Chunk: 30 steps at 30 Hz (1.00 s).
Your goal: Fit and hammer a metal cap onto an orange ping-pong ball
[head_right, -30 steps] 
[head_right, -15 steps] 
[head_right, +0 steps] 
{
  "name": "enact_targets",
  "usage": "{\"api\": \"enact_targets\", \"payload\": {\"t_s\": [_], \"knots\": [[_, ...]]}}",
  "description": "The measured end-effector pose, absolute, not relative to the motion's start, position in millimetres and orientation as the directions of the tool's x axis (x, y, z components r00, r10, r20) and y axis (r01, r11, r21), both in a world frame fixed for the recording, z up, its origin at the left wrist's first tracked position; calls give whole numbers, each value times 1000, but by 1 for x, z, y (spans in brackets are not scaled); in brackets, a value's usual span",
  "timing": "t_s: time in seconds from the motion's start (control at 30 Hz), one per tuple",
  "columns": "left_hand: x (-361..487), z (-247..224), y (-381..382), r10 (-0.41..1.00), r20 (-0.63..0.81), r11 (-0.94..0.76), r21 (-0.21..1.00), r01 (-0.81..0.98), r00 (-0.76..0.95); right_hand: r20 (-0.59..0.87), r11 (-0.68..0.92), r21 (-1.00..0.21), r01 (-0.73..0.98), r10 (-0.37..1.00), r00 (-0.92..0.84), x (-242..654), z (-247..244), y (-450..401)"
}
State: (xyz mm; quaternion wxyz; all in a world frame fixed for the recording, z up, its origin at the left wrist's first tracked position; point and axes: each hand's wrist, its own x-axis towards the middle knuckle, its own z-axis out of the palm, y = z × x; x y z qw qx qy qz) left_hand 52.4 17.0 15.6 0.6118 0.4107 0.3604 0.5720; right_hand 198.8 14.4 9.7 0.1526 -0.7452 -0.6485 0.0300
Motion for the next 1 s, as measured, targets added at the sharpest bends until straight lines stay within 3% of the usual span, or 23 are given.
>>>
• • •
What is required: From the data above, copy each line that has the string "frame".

Written solution:
  "description": "The measured end-effector pose, absolute, not relative to the motion's start, position in millimetres and orientation as the directions of the tool's x axis (x, y, z components r00, r10, r20) and y axis (r01, r11, r21), both in a world frame fixed for the recording, z up, its origin at the left wrist's first tracked position; calls give whole numbers, each value times 1000, but by 1 for x, z, y (spans in brackets are not scaled); in brackets, a value's usual span",
State: (xyz mm; quaternion wxyz; all in a world frame fixed for the recording, z up, its origin at the left wrist's first tracked position; point and axes: each hand's wrist, its own x-axis towards the middle knuckle, its own z-axis out of the palm, y = z × x; x y z qw qx qy qz) left_hand 52.4 17.0 15.6 0.6118 0.4107 0.3604 0.5720; right_hand 198.8 14.4 9.7 0.1526 -0.7452 -0.6485 0.0300

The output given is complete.